WORK TO COMPLETE:
From the first line of the data through the line containing "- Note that", return each line exactly.

DATA UNDER STUDY:
%%
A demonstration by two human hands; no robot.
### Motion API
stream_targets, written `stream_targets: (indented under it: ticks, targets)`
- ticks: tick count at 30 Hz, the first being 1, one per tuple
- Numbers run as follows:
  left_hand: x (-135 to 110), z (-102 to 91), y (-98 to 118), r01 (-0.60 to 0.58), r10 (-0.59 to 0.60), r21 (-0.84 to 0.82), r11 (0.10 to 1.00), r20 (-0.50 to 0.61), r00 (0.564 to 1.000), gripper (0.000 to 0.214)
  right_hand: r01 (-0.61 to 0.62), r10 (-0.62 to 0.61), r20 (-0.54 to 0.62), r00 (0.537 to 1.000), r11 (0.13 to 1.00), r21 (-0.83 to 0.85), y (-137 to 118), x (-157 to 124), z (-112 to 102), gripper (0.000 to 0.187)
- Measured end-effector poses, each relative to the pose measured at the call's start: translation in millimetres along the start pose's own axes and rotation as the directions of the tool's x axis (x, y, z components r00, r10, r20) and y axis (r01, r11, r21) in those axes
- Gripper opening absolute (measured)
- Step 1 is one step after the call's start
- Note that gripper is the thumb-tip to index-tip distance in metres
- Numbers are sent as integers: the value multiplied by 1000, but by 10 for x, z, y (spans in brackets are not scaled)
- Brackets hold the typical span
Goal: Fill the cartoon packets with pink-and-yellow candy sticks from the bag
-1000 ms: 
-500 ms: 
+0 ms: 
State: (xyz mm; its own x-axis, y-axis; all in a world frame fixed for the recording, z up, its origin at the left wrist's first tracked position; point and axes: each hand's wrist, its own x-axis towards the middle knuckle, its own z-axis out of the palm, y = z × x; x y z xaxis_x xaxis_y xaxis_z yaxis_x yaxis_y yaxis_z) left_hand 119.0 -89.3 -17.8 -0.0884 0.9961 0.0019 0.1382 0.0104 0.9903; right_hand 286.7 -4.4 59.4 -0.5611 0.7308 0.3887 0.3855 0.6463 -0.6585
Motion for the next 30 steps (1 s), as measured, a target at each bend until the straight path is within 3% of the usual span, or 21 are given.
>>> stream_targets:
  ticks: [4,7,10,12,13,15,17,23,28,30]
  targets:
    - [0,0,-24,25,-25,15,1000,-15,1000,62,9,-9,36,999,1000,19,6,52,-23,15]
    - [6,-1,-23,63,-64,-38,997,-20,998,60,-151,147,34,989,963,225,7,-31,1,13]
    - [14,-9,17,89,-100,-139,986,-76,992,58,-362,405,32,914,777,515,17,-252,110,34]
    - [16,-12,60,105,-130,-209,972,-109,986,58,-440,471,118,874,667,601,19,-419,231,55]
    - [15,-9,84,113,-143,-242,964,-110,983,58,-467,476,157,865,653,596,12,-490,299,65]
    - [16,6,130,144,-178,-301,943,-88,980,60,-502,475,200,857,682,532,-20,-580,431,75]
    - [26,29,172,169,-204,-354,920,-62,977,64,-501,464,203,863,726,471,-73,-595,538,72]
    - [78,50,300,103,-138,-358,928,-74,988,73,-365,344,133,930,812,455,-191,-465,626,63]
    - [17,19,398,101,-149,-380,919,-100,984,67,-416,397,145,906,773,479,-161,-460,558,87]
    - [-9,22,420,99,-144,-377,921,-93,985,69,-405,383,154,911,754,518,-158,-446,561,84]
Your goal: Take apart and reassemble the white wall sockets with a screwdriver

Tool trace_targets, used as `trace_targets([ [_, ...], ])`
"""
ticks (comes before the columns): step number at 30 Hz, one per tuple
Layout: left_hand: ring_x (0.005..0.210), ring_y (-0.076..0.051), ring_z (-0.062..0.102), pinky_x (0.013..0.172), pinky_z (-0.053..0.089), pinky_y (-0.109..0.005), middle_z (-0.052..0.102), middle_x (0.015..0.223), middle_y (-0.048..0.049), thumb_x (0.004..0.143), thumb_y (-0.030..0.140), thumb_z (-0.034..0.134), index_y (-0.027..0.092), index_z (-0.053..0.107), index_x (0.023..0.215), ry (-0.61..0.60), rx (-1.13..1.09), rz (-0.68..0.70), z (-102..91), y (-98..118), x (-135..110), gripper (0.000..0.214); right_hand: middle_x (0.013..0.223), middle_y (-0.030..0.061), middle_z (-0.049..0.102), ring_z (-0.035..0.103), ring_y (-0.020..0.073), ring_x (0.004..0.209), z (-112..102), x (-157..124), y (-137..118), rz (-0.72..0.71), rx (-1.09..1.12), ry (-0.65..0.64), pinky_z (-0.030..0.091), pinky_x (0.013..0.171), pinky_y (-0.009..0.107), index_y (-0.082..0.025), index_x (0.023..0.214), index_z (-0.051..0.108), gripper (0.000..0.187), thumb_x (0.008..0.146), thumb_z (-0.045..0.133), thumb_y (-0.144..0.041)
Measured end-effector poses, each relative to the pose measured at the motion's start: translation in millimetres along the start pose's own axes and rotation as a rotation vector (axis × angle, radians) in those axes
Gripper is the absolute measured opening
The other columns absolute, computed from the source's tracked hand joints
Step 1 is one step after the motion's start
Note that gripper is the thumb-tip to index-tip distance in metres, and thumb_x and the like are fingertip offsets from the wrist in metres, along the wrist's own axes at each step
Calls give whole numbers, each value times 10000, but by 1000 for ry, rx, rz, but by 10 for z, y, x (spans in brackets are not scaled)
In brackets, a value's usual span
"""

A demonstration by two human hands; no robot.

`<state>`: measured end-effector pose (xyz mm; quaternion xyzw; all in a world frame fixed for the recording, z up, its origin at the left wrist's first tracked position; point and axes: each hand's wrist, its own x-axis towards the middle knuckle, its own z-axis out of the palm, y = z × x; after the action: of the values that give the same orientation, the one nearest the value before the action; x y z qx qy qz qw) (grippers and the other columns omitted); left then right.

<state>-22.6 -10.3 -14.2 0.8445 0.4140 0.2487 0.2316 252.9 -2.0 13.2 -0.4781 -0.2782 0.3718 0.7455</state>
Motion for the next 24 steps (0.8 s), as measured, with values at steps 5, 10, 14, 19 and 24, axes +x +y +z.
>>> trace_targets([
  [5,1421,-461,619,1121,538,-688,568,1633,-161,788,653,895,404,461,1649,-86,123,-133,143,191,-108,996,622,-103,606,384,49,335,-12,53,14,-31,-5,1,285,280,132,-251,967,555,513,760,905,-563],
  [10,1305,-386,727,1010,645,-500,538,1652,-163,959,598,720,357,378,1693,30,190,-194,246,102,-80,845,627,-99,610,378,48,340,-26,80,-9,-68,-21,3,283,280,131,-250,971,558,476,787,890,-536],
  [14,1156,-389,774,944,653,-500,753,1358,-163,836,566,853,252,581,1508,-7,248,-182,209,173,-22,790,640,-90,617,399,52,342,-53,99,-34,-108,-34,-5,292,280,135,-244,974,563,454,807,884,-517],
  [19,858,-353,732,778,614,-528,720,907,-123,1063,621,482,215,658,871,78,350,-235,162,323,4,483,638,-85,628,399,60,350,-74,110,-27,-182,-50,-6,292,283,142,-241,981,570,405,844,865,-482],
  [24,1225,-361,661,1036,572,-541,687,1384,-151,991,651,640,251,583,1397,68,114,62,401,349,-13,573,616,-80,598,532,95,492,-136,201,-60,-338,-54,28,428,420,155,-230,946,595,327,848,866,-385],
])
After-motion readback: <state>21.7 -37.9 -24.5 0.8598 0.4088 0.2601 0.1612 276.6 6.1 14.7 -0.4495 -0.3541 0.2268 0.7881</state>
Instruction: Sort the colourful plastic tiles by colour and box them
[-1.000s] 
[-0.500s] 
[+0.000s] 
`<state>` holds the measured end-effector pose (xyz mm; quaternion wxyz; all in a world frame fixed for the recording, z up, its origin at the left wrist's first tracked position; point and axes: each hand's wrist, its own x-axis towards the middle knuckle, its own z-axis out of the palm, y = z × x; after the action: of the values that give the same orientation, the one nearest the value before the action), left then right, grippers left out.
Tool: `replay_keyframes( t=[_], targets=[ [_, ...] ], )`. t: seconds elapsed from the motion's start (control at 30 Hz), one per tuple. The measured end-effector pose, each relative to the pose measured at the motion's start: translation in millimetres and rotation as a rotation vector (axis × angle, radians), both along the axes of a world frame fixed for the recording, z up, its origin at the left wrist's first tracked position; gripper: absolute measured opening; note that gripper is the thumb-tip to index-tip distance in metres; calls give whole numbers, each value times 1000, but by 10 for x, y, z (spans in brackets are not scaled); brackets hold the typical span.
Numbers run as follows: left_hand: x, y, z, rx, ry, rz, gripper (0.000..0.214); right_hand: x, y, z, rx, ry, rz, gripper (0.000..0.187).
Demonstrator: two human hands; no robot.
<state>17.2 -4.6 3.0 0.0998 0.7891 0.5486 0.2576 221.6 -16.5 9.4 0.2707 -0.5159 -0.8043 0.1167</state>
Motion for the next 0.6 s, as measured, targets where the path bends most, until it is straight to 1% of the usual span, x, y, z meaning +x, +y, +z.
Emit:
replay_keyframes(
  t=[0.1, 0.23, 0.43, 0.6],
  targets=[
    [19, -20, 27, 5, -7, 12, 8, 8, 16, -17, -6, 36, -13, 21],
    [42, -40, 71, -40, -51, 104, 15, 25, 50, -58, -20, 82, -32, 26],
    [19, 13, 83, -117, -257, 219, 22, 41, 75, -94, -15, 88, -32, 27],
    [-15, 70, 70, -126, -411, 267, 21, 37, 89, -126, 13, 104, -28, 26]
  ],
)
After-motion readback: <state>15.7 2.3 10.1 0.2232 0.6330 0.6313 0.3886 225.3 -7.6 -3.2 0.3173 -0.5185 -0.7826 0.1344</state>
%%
TASK SOLUTION:
A demonstration by two human hands; no robot.
### Motion API
stream_targets, written `stream_targets: (indented under it: ticks, targets)`
- ticks: tick count at 30 Hz, the first being 1, one per tuple
- Numbers run as follows:
  left_hand: x (-135 to 110), z (-102 to 91), y (-98 to 118), r01 (-0.60 to 0.58), r10 (-0.59 to 0.60), r21 (-0.84 to 0.82), r11 (0.10 to 1.00), r20 (-0.50 to 0.61), r00 (0.564 to 1.000), gripper (0.000 to 0.214)
  right_hand: r01 (-0.61 to 0.62), r10 (-0.62 to 0.61), r20 (-0.54 to 0.62), r00 (0.537 to 1.000), r11 (0.13 to 1.00), r21 (-0.83 to 0.85), y (-137 to 118), x (-157 to 124), z (-112 to 102), gripper (0.000 to 0.187)
- Measured end-effector poses, each relative to the pose measured at the call's start: translation in millimetres along the start pose's own axes and rotation as the directions of the tool's x axis (x, y, z components r00, r10, r20) and y axis (r01, r11, r21) in those axes
- Gripper opening absolute (measured)
- Step 1 is one step after the call's start
- Note that gripper is the thumb-tip to index-tip distance in metres

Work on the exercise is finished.